Data block START

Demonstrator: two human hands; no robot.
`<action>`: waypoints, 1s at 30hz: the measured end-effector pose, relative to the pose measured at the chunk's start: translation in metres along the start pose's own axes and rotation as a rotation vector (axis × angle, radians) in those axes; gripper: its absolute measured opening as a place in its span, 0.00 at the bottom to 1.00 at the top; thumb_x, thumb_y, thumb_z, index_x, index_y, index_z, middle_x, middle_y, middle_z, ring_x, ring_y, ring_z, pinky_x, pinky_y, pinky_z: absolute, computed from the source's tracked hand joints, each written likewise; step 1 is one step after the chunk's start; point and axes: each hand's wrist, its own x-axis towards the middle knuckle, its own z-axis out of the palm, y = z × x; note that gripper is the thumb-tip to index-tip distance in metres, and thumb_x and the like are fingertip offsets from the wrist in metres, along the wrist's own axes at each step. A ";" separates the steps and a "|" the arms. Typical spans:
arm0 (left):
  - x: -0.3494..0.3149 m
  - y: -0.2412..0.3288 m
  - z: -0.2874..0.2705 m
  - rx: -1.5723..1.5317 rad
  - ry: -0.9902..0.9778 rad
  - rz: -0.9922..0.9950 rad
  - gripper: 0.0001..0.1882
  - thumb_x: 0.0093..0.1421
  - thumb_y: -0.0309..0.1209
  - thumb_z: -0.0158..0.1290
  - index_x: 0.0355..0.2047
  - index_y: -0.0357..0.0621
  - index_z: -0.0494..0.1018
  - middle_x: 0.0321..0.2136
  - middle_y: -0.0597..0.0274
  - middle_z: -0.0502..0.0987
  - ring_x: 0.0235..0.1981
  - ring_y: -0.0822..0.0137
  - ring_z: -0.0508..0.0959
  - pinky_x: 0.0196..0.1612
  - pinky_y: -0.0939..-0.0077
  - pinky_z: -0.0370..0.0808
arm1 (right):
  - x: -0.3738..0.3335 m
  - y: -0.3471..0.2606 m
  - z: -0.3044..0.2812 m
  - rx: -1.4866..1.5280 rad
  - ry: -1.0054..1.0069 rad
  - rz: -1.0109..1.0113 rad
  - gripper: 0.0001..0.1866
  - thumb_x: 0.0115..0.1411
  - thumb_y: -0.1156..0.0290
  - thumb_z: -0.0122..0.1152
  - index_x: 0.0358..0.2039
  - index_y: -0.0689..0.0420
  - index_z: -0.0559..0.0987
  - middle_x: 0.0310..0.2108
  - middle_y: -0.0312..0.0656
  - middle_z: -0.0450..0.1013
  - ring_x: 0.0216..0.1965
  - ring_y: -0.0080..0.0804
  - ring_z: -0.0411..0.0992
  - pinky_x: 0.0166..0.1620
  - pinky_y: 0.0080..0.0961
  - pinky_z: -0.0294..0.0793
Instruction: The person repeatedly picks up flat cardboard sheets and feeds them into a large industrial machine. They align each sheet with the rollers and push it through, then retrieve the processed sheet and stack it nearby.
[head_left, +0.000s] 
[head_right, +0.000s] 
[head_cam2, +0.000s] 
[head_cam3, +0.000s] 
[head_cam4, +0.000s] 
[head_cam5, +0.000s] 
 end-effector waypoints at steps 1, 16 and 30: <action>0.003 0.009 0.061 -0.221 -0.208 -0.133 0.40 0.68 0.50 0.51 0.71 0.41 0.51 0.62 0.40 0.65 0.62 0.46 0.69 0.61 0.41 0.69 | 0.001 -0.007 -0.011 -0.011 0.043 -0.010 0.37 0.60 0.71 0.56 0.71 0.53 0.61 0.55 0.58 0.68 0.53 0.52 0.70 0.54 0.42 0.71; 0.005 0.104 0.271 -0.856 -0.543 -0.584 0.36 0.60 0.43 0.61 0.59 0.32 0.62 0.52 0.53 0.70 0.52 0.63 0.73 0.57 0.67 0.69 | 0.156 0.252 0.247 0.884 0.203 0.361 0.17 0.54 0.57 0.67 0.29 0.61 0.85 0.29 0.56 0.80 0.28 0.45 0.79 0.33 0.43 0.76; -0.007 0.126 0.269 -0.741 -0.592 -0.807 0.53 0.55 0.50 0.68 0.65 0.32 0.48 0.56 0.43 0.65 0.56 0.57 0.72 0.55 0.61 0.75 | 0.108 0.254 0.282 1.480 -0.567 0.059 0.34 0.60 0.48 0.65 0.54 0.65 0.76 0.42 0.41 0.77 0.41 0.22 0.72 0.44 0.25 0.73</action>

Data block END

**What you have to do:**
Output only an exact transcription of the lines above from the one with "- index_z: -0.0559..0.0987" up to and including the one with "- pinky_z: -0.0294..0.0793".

**Solution:**
  - index_z: -0.0559..0.0987
  - middle_x: 0.0310..0.2108
  - middle_y: -0.0312..0.0656
  - middle_z: -0.0450..0.1013
  - ring_x: 0.0216..0.1965
  - ring_y: -0.0080..0.0804
  - ring_z: -0.0411..0.0992
  - pinky_x: 0.0166..0.1620
  - pinky_y: 0.0080..0.0961
  - pinky_z: -0.0294..0.0793

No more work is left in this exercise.